Re: combined indexes with Gist - planner issues? - Mailing list pgsql-hackers

From Hans-Juergen Schoenig -- PostgreSQL
Subject Re: combined indexes with Gist - planner issues?
Date
Msg-id 4A9BE0D5.7060106@cybertec.at
Whole thread Raw
In response to Re: combined indexes with Gist - planner issues?  (Martijn van Oosterhout <kleptog@svana.org>)
Responses Re: combined indexes with Gist - planner issues?  (Heikki Linnakangas <heikki.linnakangas@enterprisedb.com>)
List pgsql-hackers
Martijn van Oosterhout wrote:
> On Mon, Aug 31, 2009 at 04:06:22PM +0200, Hans-Juergen Schoenig -- PostgreSQL wrote:
>   
>> ok, i thought it would be something gist specific i was not aware of.
>> the golden question now is: i am looking for the cheapest products given  
>> a certain text in an insane amount of data.
>> how to do it? other quals which could narrow down the amount of data  
>> would not help.
>>
>> i cannot see an option with regular "weapons" ...
>> maybe you can an idea how to fix core to make it work? maybe there is a  
>> mechanism we could need.
>> we really have to make this work - no matter what it takes.
>> we are willing to put effort into that.
>>     
>
> The way I usually attack such a problem is to think of a data
> structure+algorithm that could produce the output you want.

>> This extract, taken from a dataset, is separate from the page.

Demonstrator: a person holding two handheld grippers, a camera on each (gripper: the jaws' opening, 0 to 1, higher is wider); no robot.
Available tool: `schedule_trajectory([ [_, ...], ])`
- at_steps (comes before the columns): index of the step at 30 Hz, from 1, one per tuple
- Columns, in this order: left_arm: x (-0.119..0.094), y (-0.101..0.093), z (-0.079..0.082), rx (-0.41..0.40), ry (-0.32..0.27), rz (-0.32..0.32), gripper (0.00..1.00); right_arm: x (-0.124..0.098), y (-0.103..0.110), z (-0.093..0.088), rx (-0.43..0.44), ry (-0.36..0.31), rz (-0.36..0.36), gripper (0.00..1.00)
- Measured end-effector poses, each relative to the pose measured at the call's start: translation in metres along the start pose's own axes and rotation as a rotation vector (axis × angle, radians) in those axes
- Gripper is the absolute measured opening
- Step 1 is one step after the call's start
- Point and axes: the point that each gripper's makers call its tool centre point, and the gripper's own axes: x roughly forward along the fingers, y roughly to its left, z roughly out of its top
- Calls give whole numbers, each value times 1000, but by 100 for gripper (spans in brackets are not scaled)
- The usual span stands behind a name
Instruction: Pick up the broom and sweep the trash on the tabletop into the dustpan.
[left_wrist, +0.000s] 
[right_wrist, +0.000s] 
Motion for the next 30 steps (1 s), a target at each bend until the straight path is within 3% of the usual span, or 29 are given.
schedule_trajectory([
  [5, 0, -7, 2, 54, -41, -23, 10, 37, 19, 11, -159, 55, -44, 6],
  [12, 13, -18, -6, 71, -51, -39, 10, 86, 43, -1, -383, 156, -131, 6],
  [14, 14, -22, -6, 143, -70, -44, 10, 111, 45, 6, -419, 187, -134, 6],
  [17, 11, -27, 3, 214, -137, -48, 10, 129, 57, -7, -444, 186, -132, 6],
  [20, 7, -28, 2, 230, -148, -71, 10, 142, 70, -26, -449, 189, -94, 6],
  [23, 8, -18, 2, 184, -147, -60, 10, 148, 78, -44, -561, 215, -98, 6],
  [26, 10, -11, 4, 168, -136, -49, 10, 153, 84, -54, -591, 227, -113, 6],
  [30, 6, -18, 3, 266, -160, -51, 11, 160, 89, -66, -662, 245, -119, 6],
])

Once you've
> got that it's usually clear how you can make postgres do it and what
> changes would need to be made.
>
> At first glance I don't see any nice data structure specific for your
> problem. But it occurs to me that maybe you could just have a (btree)
> index on the price and just scan in asceding order until you have
> enough records. Expensive if the first record is expensive.
>
> Another possibility is to change your query to use the price in the
> GiST index: execute multiple queries of the form:
>
> ... AND display_price >= 0.01 and display_price < 1;
> ... AND display_price >= 1 and display_price < 10;
>
>   

hello ...

i had a similar idea here but the problem is: prices will pretty much 
depends on products.
to get to some critical example: "book" is a horribly frequent word and 
you will find just too many in a too narrow price range.
using a price index is alone is not a good idea. how many products which 
cost USD 9.95 do you know and how many of them are books? :(
i did some experiments which PL/proxy to scale out a little and i wrote 
some C code to explicitly cache data from the start and so on.
this is all shit, however - it is too much data and I have too many request.
i don't want to fallback to some java-based stuff such as solr. it would 
totally ruin my credibility and the stand postgres has at this customer.
whatever it takes - a PG based solution has to be found and implemented.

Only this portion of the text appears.